DATASET SECTION:
"""
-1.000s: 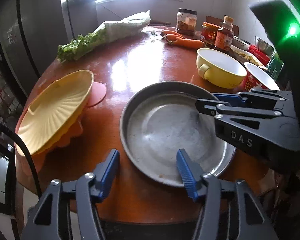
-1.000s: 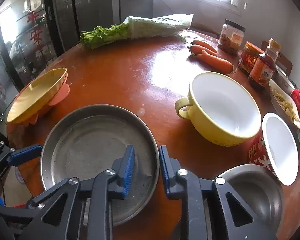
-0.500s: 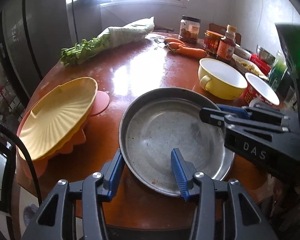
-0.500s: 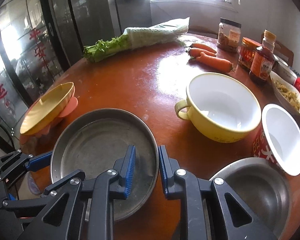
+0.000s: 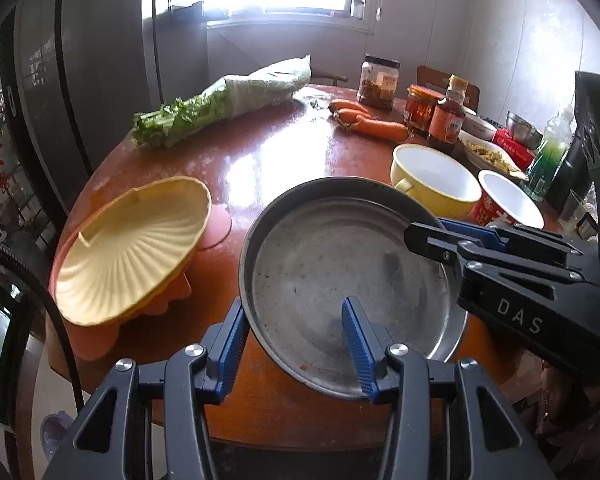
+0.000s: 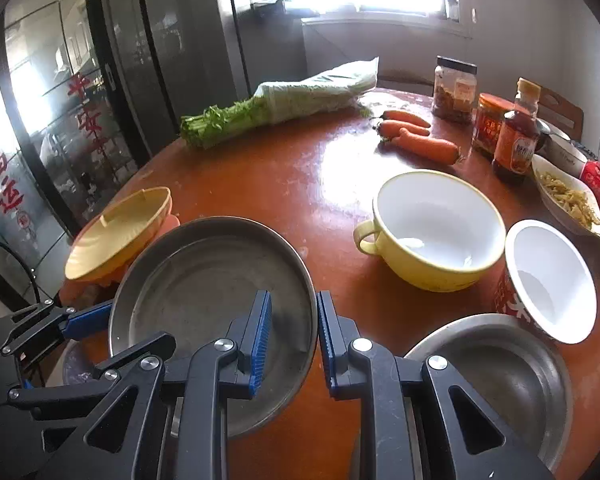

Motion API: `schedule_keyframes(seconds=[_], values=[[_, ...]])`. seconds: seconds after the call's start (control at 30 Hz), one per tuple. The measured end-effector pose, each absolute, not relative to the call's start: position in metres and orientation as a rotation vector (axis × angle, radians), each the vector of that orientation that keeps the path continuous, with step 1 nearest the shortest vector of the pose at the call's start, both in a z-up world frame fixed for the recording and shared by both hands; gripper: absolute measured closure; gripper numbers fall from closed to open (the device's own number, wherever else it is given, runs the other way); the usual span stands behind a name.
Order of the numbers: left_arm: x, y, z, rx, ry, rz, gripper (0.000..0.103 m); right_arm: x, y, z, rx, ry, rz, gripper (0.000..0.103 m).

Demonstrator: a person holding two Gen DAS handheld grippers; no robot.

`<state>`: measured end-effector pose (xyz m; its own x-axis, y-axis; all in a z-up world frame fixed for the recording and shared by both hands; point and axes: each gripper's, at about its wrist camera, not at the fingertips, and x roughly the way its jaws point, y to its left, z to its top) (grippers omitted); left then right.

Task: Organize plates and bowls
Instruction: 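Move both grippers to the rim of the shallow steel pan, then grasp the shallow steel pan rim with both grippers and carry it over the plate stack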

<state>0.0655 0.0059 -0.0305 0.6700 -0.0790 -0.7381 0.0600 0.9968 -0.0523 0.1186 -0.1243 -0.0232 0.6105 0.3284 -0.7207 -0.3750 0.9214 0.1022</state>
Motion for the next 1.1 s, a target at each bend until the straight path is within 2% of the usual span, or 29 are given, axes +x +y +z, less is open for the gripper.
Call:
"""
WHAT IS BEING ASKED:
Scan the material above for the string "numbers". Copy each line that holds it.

REPLY TO THE TASK:
Motion API: `schedule_keyframes(seconds=[_], values=[[_, ...]])`. seconds: seconds after the call's start (control at 30 Hz), one per tuple. The measured end-effector pose, each absolute, not relative to the call's start: position in metres and orientation as a rotation vector (axis × angle, radians), each the vector of that orientation that keeps the path continuous, with step 1 nearest the shortest vector of the pose at the call's start, both in a z-up world frame fixed for the recording and shared by both hands; gripper: absolute measured closure; gripper numbers fall from closed to open (the device's own number, wherever else it is given, runs the other way); the usual span stands behind a name.
Order of the numbers: left_arm: x, y, z, rx, ry, rz, gripper (0.000..0.103 m); right_arm: x, y, z, rx, ry, rz, gripper (0.000..0.103 m).

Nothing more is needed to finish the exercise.